# Exercise aim
Each line from the one that has "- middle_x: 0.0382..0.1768" through the final line of the listing is to be written out exactly, and no other line is.

# Source data
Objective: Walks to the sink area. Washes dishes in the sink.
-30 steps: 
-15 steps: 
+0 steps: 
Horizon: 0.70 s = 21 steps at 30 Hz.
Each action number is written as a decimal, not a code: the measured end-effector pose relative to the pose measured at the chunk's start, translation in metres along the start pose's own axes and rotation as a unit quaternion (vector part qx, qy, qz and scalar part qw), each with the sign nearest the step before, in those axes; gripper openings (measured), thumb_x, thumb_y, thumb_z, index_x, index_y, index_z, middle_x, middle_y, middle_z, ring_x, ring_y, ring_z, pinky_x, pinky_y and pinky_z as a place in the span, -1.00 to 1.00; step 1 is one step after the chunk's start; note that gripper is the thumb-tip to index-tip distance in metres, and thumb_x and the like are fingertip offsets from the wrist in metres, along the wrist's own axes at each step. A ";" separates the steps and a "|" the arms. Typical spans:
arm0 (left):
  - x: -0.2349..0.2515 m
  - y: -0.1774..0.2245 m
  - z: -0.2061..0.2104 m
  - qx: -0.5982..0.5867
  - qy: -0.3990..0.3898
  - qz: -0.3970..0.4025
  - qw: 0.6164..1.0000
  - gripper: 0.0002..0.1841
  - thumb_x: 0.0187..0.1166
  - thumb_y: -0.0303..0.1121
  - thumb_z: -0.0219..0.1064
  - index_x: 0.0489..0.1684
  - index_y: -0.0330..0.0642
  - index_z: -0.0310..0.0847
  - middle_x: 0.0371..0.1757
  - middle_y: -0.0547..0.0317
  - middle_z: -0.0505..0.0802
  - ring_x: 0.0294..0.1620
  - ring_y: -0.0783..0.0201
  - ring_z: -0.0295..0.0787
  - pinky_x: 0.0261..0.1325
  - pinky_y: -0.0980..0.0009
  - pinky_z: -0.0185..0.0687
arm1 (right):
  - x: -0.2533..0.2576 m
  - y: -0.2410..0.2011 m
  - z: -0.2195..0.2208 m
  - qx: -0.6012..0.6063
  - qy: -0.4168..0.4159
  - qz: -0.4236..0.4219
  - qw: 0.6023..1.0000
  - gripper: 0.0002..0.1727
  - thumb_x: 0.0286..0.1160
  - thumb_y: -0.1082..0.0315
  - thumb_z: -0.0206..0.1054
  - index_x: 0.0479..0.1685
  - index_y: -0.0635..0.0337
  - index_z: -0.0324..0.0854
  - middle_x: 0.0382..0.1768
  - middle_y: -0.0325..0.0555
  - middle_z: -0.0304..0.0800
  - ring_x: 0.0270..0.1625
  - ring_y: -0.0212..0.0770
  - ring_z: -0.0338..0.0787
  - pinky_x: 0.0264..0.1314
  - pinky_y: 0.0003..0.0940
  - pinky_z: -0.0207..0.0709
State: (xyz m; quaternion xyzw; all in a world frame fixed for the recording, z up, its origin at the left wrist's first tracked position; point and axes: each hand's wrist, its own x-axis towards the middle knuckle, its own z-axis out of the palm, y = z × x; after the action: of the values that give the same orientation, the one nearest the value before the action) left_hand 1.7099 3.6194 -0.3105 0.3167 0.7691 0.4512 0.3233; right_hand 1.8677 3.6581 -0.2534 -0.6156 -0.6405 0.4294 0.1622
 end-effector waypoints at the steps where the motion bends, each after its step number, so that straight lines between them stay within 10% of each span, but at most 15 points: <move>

# Exercise answer
  - middle_x: 0.0382..0.1768
  - middle_y: -0.0325..0.0555
  - middle_z: -0.0304..0.0800
  - ring_x: 0.0270..0.1625
  - ring_y: -0.0212..0.0770
  - ring_z: -0.0338..0.0787
  - pinky_x: 0.0264..0.1314
  - pinky_y: 0.0003..0.0940
  - pinky_z: -0.0207..0.0709
State: (xyz m; quaternion xyzw; all in a world frame fixed for the recording, z up, its origin at the left wrist's first tracked position; point and axes: each hand's wrist, its own x-axis towards the middle knuckle, its own z-axis out of the palm, y = z × x; after the action: of the values that give the same orientation, the one nearest the value before the action) left_hand 1.7099 3.6194 -0.3105 0.3167 0.7691 0.4512 0.3233; right_hand 1.8677 3.6581 -0.2534 -0.6156 -0.6405 0.4294 0.1622
 end-effector waypoints at the steps where the motion bends, each after its step number, so that straight lines between them stay within 10% of each span, but at most 15 points: <move>

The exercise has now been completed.